(Items listed in a dataset)

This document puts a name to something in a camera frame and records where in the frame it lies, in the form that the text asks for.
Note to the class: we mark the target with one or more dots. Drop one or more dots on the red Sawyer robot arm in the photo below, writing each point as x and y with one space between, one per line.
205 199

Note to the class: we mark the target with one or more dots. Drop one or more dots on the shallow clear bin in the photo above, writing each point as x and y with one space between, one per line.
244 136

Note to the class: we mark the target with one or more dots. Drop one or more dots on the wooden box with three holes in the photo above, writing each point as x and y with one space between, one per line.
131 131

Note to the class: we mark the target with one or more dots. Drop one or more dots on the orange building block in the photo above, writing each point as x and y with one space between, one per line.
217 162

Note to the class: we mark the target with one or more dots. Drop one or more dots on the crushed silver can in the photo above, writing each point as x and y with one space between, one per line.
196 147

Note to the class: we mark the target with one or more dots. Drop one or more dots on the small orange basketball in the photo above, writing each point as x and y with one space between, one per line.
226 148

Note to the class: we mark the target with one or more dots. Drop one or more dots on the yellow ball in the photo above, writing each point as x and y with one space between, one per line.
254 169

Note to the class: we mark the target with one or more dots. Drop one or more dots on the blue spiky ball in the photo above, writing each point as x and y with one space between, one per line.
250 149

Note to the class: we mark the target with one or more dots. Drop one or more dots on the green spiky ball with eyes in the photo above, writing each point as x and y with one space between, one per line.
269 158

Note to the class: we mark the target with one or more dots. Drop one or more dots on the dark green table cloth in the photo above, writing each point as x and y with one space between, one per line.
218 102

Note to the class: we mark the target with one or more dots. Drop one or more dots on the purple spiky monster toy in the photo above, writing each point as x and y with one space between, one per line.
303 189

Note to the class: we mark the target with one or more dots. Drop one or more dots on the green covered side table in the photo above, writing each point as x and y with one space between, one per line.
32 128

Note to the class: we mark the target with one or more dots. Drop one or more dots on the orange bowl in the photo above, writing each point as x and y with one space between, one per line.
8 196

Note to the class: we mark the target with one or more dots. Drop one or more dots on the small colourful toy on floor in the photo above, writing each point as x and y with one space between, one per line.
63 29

- Exercise brief:
The lines from the one with "the small colourful" through the end of the data above are to be set down exactly, with both boundary lines included and no other lines.

- Answer to the exercise:
Note to the class: we mark the target with one or more dots. Drop one or more dots on the small colourful toy on floor in the photo above, writing each point as x and y with one space between, one per line.
63 29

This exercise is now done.